The next step in China’s in-construction space station is being readied for liftoff.

The Shenzhou-14 crewed spaceship and a Long March-2F carrier rocket have been transferred to the launching area — the Jiuquan Satellite Launch Center in northwest China — the China Manned Space Agency (CMSA) announced Sunday.

Shenzhou-14 will send a trio of astronauts to China’s space station core module Tianhe in June [reportedly June 5] for a six-month mission.

Since the successful landing of the Shenzhou-13 spacecraft in April, the personnel at the launch site have been busy with upcoming missions.

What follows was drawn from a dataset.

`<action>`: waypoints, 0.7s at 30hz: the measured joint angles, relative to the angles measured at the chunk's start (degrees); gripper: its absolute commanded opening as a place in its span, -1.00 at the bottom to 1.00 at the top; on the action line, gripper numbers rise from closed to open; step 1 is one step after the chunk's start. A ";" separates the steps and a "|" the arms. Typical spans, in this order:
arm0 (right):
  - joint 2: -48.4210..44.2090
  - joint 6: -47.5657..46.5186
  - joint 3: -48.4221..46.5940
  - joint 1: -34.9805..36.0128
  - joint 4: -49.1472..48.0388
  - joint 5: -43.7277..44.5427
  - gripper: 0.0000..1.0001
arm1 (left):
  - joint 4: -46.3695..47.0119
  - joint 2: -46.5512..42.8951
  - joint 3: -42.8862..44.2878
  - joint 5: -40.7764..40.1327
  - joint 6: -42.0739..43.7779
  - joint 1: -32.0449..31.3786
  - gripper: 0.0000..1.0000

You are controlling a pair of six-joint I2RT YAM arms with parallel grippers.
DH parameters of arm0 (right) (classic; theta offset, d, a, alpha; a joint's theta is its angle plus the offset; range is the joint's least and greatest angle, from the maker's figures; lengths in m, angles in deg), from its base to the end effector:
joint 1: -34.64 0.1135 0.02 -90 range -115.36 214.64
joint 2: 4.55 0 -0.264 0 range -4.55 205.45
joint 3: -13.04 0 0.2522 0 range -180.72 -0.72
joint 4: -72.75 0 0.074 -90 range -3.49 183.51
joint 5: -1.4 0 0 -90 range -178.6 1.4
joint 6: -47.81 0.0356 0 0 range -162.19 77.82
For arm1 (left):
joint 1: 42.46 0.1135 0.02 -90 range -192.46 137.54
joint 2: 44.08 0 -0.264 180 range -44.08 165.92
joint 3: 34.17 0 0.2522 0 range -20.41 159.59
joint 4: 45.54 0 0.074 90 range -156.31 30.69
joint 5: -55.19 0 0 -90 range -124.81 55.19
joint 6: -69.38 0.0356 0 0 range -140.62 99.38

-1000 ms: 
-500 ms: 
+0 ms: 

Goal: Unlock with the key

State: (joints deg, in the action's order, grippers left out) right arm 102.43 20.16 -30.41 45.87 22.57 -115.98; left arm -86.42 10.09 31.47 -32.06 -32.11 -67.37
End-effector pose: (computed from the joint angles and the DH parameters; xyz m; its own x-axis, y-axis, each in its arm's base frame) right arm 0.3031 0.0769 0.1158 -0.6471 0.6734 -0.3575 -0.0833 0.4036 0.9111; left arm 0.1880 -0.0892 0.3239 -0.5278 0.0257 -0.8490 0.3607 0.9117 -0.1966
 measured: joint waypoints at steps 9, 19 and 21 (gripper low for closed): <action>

Credit: CMG/CCTV/CASC/Inside Outer Space screengrab

Busy schedule

With Shenzhou-14 atop its booster, the combination slowly left the final assembly test building and approached the launch tower after traveling 1.5 kilometers on seamless rail especially built to prevent vibration.

After traveling about one and a half hours, the combo moved closer to the launch tower, and the rotary platform slowly closed.

Credit: CMG/CCTV/CASC/Inside Outer Space screengrab

From the launch of the Tianhe core module of China’s space station in April 2021, China will have completed the launch of the Wentian and Mengtian lab modules, four cargo spacecraft and four manned spaceships by the end of 2022 to complete the construction of the country’s space station.

At China’s Wenchang Space Launch Center, south China’s Hainan Province, the Long March 5B Y3 carrier rocket has arrived. It will loft the Wentian (Quest for the Heavens) lab, scheduled to take place in July.

Vertical transfer

“To guarantee a safe vertical transfer, we need to set limits on both the wind speed and transfer speed. For instance, the speed of wind at the 100 meters level above the ground must not exceed 11 meters per second, and the launching platform must be moved at a speed no more than 30 meters per minute,” Zheng Yonghuang, chief engineer of the launcher center, told China Central Television (CCTV).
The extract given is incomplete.